Work to be completed
The lines to copy from the listing below are those that contain the string "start".

━━━ Extracted records

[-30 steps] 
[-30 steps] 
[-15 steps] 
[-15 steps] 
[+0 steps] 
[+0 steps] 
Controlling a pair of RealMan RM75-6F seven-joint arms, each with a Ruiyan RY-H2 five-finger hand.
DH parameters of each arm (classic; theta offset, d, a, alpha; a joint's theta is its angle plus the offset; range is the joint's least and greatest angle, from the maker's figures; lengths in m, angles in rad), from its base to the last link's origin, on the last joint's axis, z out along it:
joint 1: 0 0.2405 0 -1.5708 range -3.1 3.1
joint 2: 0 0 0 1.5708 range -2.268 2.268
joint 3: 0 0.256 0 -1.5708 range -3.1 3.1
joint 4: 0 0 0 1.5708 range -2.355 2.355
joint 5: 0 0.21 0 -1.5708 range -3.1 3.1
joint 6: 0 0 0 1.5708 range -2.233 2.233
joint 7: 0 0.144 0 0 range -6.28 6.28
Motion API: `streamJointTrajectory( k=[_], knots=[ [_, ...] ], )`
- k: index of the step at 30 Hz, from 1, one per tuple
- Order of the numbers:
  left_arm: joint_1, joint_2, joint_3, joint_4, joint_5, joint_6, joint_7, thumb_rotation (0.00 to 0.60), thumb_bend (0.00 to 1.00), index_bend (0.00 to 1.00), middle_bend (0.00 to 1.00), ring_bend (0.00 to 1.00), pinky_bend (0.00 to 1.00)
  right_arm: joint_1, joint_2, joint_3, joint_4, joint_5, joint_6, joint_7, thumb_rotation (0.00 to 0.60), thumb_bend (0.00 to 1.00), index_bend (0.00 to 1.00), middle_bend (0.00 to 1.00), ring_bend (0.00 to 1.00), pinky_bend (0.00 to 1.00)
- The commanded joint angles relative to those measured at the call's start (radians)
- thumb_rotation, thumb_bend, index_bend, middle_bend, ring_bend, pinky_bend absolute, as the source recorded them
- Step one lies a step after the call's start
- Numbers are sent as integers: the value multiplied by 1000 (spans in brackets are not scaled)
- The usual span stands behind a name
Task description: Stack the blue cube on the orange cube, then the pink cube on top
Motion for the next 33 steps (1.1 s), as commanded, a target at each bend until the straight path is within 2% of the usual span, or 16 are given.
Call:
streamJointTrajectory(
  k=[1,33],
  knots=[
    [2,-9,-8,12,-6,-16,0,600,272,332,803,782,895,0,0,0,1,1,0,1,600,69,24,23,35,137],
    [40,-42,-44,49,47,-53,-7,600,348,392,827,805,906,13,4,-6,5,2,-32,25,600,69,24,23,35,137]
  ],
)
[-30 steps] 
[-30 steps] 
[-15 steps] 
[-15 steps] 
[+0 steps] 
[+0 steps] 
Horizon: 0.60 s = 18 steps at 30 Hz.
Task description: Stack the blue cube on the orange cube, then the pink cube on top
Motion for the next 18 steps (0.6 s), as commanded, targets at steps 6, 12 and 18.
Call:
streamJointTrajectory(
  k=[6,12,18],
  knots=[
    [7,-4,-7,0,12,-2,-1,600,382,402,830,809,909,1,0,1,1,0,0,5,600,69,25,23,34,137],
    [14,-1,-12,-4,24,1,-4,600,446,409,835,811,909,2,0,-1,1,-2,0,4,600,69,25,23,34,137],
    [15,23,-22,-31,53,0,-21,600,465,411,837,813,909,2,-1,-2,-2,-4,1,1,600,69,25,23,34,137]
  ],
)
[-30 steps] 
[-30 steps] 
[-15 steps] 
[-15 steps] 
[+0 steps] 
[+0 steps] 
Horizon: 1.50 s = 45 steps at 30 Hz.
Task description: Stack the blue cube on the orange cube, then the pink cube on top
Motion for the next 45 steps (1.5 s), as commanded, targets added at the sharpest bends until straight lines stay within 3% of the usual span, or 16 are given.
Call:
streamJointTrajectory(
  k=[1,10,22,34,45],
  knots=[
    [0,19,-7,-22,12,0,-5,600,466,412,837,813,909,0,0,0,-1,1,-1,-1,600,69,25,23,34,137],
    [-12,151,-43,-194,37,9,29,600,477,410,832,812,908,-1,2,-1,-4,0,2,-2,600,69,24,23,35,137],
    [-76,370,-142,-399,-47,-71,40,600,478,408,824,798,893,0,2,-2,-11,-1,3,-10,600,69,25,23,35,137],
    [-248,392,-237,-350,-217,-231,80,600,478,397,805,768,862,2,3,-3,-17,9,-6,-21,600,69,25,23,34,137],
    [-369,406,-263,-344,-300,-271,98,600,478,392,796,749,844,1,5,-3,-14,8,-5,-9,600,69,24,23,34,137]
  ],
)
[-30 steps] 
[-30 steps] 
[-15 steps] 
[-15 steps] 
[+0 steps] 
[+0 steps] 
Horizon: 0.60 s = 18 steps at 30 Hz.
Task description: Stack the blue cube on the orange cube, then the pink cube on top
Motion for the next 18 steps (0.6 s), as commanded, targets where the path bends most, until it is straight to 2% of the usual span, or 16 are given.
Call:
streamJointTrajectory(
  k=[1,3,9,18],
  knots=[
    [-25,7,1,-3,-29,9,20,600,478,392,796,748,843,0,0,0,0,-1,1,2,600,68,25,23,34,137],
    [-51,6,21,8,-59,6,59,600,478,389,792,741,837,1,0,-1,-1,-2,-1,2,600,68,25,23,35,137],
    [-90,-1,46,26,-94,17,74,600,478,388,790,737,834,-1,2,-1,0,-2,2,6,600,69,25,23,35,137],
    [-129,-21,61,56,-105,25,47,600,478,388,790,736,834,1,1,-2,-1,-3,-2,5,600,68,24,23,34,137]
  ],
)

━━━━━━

Result of this task
- The commanded joint angles relative to those measured at the call's start (radians)
- Step one lies a step after the call's start

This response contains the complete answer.